My following book review appeared in yesterday’s Sydney Sun-Herald:
Tokyo Vice: A Western Reporter on the Police Beat in Japan
Jake Adelstein
(Scribe, $35)What’s a nice Jewish boy doing in a place like this? It’s a question that haunts this fascinating memoir about a world largely off-limits to Western audiences.
Japan is a curious modern phenomenon, only recently an enemy then an economic miracle, and mostly in our media because of controversies over whales or US bases. Adelstein addresses these imbalances in spades and explains his entry into the secretive world of journalism and the yakuza.
The process of getting a job with the prestige newspaper Yomiuri Shimbun was challenging. Take this conversation during a second-round interview:
“You’re Jewish, yes?”
“Yes, nominally.”
“A lot of people in Japan believe that Jews control the world economy. What do you think about that?”
“Do you think that if the Jews really did control the world economy I’d be applying for a job as a newspaper reporter here? I know what the first-year salary is like.”Adelstein got the job.
His first task was to investigate the pound of flesh illegal Israeli street-sellers had to pay the mob for being allowed to sell fake watches and jewellery. “They [the yakuza] get 30 to 35 per cent of whatever I make,” an Israeli tells the journalist. It was his introduction to endemic corruption.
The published story was (laboriously) headlined, “Organised Crime Targeting Non-Japanese Street Vendors. Yakuza Find New Way to Squeeze Out ‘Rent’ by Taking Advantage of Illegal Workers (Who Can’t Seek Police Protection).”
Adelstein’s future stories were far grittier – chasing rapists and investigating sex districts and hostess bars. But one discovery changed everything. He broke the blockbuster yarn of top yakuza boss Tadamasa Goto, the “John Gotti of Japan”, who cut a deal with the FBI to rat on his colleagues in exchange for a liver transplant at UCLA.
Adelstein recently told the US magazine Foreign Policy that the Japanese elite’s connection to the mafia is unmatched in the Western world. The country’s leading political party, the Liberal Democrat Party, was originally funded with yakuza money.
He writes: “If you want to understand the nitty-gritty of Japanese politics, you can’t avoid dealing with yakuza issues on one level or another. There have been a great number of politicians with associations to them, though most of the politicians with yakuza ties usually conveniently kill themselves after an investigation begins. I’ve always taken this to mean that suicidal politicians somehow find it very enticing to do business with organised crime. I suppose you could argue that they actually wind up getting killed and having their suicides staged. Possible.”

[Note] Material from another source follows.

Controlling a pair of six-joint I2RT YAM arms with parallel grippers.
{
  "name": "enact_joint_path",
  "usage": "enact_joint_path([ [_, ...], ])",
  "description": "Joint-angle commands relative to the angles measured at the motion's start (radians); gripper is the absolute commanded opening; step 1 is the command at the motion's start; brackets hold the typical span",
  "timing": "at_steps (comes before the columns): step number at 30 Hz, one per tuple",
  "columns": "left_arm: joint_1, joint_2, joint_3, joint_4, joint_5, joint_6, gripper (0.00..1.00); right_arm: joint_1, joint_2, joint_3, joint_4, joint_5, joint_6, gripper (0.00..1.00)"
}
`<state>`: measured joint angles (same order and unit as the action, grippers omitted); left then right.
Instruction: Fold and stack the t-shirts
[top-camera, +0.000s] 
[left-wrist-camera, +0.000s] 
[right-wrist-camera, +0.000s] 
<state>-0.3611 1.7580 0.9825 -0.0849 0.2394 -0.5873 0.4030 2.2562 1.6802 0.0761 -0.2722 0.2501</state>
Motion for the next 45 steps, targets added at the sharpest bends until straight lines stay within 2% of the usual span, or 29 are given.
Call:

Adelstein’s strength as a journalist and author is his brutal honesty, his willingness to ditch the false reporting rules of “objectivity”. “Balance” is the refuge of the weak when faced with humanity’s dark side. Thus, when working on human trafficking stories, Adelstein paid for abortions, even air fares, for women who were abused and often didn’t even know the identity of their attacker.
“I did what I could,” he writes, “and, of course, I was breaking all the rules of objectivity. Don’t get involved. I got involved.”
His marriage started to break down. Like a war correspondent, he began to disengage with everything in the world that didn’t relate to his work. “When lying is part of your job,” he laments, “you forget how love is supposed to work.”
The culture-clash aspects of the story are interesting but eventually the least insightful. Japan reads unlike anywhere else on the planet – a land of repression, deep secrets and haunted whispers. Adelstein loves the place, revels in its insanity. A price remains on his head, a constant reminder of a previous experience that was never half-lived.
This is a book that reads like a demented rescue tale. Adelstein cares for the victims of a Japanese society that spits out the unwanted with vigorous anger. He now dedicates his life to documenting the sick trade of human trafficking.
You’ll never see Japan in the same way again.